Stochastic Modeling of Microstructures

Stochastic Modeling of Microstructures
Author: Kazimierz Sobczyk,David J. Kirkner
Publsiher: Springer Science & Business Media
Total Pages: 270
Release: 2012-12-06
ISBN 10: 1461201217
ISBN 13: 9781461201212
Language: EN, FR, DE, ES & NL

Stochastic Modeling of Microstructures Book Review:

This book is for a general scientific and engineering audience as a guide to current ideas, methods, and models for stochastic modeling of microstructures. It is a reference for professionals in material modeling, mechanical engineering, materials science, chemical, civil, environmental engineering and applied mathematics.

Stochastic Models Statistics and Their Applications

Stochastic Models  Statistics and Their Applications
Author: Ansgar Steland,Ewaryst Rafajłowicz,Krzysztof Szajowski
Publsiher: Springer
Total Pages: 492
Release: 2015-02-04
ISBN 10: 3319138812
ISBN 13: 9783319138817
Language: EN, FR, DE, ES & NL

Stochastic Models Statistics and Their Applications Book Review:

This volume presents the latest advances and trends in stochastic models and related statistical procedures. Selected peer-reviewed contributions focus on statistical inference, quality control, change-point analysis and detection, empirical processes, time series analysis, survival analysis and reliability, statistics for stochastic processes, big data in technology and the sciences, statistical genetics, experiment design, and stochastic models in engineering. Stochastic models and related statistical procedures play an important part in furthering our understanding of the challenging problems currently arising in areas of application such as the natural sciences, information technology, engineering, image analysis, genetics, energy and finance, to name but a few.

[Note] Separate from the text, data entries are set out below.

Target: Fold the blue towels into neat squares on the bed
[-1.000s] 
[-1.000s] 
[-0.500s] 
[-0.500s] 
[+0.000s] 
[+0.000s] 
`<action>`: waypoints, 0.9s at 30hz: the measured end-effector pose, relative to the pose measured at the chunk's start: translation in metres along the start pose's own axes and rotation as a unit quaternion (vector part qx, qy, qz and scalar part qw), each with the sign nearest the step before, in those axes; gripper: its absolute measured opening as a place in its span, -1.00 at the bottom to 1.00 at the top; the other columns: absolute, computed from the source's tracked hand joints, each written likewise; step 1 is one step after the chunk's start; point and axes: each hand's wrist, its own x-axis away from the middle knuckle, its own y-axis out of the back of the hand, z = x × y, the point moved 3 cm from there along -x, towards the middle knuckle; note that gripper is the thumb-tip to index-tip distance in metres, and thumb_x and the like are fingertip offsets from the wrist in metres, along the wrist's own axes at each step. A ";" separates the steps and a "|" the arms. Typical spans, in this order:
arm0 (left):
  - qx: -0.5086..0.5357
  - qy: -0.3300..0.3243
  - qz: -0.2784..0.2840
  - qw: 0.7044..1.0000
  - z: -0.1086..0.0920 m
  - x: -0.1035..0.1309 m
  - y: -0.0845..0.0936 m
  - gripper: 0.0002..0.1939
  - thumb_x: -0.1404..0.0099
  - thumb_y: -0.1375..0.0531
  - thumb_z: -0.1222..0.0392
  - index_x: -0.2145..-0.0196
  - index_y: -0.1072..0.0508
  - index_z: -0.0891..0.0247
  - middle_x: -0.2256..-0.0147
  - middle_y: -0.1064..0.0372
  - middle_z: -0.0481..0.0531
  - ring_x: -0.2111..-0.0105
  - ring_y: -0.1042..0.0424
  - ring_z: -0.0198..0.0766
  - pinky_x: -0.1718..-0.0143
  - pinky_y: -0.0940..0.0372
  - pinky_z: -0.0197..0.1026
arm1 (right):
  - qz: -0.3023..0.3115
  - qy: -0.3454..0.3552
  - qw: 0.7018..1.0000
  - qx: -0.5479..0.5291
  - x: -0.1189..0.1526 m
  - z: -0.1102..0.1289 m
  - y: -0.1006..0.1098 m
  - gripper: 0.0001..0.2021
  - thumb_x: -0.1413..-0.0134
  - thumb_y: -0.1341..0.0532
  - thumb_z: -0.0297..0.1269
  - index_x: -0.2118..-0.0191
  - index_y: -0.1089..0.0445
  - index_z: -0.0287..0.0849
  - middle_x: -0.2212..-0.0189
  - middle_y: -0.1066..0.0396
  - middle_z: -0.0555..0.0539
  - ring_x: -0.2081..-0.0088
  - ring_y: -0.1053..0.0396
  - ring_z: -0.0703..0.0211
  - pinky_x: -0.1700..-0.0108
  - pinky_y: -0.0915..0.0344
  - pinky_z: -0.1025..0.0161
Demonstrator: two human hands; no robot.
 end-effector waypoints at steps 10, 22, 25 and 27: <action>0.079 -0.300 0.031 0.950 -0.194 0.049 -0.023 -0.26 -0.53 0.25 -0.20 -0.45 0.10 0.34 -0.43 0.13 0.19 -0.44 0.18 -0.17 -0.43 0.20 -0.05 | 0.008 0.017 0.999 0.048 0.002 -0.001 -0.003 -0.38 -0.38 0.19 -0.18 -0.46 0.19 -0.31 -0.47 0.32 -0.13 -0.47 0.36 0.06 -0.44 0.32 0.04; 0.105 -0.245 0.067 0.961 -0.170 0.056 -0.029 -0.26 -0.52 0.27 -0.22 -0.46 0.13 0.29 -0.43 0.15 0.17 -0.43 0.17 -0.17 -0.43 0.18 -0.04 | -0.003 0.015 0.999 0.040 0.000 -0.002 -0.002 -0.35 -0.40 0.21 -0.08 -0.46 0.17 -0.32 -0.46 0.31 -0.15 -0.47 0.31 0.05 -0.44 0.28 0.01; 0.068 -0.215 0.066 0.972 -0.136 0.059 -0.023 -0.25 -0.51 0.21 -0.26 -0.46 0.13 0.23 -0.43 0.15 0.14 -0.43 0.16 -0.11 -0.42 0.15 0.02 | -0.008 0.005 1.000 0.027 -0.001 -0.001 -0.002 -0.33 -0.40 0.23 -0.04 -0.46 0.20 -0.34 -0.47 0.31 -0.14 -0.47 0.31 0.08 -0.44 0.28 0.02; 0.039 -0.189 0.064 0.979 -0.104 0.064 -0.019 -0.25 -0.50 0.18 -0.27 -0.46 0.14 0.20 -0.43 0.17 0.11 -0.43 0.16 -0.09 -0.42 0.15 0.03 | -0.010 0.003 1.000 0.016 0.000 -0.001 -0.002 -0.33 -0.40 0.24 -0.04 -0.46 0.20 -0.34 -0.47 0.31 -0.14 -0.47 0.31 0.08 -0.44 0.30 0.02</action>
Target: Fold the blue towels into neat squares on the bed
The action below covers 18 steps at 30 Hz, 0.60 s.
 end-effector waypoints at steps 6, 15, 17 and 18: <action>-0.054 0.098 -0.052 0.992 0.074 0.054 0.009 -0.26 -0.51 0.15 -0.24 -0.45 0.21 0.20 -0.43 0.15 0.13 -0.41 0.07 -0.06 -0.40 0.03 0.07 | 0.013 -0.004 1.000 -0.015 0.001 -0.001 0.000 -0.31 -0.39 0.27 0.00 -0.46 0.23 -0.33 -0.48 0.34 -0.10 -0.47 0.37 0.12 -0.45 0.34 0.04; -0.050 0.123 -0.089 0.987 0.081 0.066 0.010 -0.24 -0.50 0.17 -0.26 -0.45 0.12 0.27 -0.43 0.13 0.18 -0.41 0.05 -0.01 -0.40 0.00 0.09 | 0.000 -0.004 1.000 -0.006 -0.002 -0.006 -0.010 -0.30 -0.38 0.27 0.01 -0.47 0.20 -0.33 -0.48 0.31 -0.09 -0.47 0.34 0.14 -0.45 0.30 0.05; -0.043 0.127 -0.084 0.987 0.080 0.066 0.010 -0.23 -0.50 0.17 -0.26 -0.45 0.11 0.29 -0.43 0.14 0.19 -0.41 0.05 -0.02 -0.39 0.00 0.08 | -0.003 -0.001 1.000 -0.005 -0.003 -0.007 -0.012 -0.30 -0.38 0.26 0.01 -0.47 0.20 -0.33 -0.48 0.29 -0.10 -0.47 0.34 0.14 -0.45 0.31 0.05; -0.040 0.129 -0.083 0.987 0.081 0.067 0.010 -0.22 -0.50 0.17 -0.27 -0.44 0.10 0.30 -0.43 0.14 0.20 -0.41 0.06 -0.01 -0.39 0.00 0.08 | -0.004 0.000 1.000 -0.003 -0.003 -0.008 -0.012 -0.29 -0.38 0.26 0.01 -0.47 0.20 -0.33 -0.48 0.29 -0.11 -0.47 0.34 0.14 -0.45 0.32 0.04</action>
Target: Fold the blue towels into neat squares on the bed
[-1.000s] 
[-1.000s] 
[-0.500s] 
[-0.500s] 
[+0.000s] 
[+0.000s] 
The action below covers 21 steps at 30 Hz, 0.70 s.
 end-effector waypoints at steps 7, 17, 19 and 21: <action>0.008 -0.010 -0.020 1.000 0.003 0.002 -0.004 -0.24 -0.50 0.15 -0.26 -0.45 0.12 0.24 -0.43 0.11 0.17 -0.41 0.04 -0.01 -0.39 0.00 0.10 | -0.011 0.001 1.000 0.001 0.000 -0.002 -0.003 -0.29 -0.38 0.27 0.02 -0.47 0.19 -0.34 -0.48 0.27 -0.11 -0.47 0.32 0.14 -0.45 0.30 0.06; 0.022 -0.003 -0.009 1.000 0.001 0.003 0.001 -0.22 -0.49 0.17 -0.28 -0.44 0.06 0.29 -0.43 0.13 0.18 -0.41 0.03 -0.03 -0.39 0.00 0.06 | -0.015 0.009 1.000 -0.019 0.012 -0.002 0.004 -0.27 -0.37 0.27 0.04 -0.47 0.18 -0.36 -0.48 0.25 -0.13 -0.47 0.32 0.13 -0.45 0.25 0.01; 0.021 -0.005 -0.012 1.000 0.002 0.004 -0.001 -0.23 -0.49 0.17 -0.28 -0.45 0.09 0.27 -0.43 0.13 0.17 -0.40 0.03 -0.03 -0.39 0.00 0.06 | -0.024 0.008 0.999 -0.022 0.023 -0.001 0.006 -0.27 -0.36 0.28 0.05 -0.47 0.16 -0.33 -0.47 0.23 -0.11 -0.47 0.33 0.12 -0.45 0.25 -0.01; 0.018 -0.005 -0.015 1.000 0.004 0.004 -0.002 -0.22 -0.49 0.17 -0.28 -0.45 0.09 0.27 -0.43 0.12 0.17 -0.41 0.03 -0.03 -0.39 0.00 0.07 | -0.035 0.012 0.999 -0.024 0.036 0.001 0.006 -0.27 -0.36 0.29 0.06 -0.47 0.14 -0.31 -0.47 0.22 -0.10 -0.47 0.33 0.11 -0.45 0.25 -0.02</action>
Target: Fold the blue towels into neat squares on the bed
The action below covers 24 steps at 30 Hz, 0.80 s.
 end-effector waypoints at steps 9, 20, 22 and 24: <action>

This collection arises from the 12th Workshop on Stochastic Models, Statistics and Their Applications, Wroclaw, Poland.

Stochastic Modeling of Manufacturing Systems

Stochastic Modeling of Manufacturing Systems
Author: George Liberopoulos,Chrissoleon T. Papadopoulos,Barış Tan,James MacGregor Smith,Stanley B. Gershwin
Publsiher: Springer Science & Business Media
Total Pages: 363
Release: 2005-12-12
ISBN 10: 3540290575
ISBN 13: 9783540290575
Language: EN, FR, DE, ES & NL

Stochastic Modeling of Manufacturing Systems Book Review:

Manufacturing systems rarely perform exactly as expected and predicted. Unexpected events, such as order changes, equipment failures and product defects, affect the performance of the system and complicate decision-making. This volume is devoted to the development of analytical methods aiming at responding to variability in a way that limits its corrupting effects on system performance. The book includes fifteen novel chapters that mostly focus on the development and analysis of performance evaluation models of manufacturing systems using decomposition-based methods, Markovian and queuing analysis, simulation, and inventory control approaches. They are organized into four distinct sections to reflect their shared viewpoints: factory design, unreliable production lines, queuing network models, production planning and assembly.

Stochastic Models of Buying Behavior

Stochastic Models of Buying Behavior
Author: William F. Massy,David Bruce Montgomery,Donald G. Morrison,Donald Graham Morrison
Publsiher: Mit Press
Total Pages: 464
Release: 1970
ISBN 10:
ISBN 13: STANFORD:36105033952669
Language: EN, FR, DE, ES & NL

Stochastic Models of Buying Behavior Book Review:

Approaches to stochastic modeling; Estimating and testing stochastic models; Brand-choice models; Zero-order models; Two state markov models; Linear learning models for brand choice; A probability diffusion model; Application of the probability diffusion model; Purchase incidence models; Models for purchase timing and market penetration; A stochastic model for monitoring new product adoption; Parameter estimations and some emperical results for STEAM; Extension to STEAM.